For 4b you should just think of the springs as resistors (like resistors in parallel and in series) the two springs in the first box of the question are in series and the two springs in the second box are in parallel. Now in series, you can say (just like how you find total resistance of 2 resistors in series) the extension is e + e = 2e (if you want to take it as resistors then you can say that resistance of each is e, so total resistance would be 2e). Its the same for all of them, just take them as resistors. Now to find k for each, you just use the equation F=kx, and use the respective extensions that you have calculated for each arrangement.
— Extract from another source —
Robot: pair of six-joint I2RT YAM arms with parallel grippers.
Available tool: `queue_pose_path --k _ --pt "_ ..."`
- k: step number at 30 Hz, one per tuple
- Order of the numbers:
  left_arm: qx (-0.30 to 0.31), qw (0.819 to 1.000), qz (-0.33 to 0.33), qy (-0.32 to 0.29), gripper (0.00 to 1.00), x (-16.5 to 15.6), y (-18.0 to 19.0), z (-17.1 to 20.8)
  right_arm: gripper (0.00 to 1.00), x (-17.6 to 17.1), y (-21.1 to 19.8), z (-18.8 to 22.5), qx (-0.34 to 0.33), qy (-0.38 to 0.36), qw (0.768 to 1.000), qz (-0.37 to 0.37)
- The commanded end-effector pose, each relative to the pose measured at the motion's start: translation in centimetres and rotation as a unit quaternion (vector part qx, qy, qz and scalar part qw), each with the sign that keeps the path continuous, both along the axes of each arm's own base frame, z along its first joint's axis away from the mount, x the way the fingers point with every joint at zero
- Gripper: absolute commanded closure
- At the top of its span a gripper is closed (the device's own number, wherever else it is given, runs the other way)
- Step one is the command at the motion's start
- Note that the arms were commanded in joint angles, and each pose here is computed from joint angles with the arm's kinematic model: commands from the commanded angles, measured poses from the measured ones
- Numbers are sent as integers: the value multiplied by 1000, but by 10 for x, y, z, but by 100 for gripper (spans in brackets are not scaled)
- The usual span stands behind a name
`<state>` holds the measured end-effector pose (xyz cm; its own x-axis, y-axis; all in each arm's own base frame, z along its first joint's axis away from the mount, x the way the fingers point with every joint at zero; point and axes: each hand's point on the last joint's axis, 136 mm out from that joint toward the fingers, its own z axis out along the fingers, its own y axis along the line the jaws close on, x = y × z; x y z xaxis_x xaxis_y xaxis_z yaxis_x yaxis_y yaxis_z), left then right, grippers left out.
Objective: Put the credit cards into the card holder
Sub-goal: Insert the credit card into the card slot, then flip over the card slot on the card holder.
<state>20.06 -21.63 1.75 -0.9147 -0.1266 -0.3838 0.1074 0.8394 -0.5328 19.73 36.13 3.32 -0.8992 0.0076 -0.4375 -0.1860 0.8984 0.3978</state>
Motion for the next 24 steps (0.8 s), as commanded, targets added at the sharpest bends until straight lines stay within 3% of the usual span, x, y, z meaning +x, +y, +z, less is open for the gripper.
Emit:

For number 5 it was a real challenge, especially part (b), but i think i got it (not sure if i am right though), i dont think i need to explain (a) right? Ok so part be, first calculate path difference, to do this first find the distance S2M (distance from S2 to M) using Pythagoras, then the path difference would be S2M - S1M = 128 - 100 = 28 (path difference is basically the difference that each wave has to travel, as the wave from S1 only travels 100 cm and wave from S2 travels 128 cm). Now for the intensity of sound to be 0 (a minima) the path difference should be (n +0.5)(lamda). So we have the speed (330) and 2 frequencies (1 kHz and 4kHz) so calculate 2 values of lamda using both these 2 frequencies, you will get 33 cm and 8.25 cm. Now after this part i am a bit less sure :p but i think our minima should be any point between 33 and 8.25. Remember where we said path difference and we said (n+0.5) x(lamda) right? Replace that n with any number starting from 1 alright, and equate that to your path difference (first it would be (1.5)(lamda) = 28) find lamda for each, now after that replace n with 2 then with 3 then with 4 and find lamda for each, now count how many of your lamdas that you found are between 33 and 8.25 (the two values we calculated before, you should get 2 values, that is the number of minima! But im not so sure if im right, but it seems like its right :)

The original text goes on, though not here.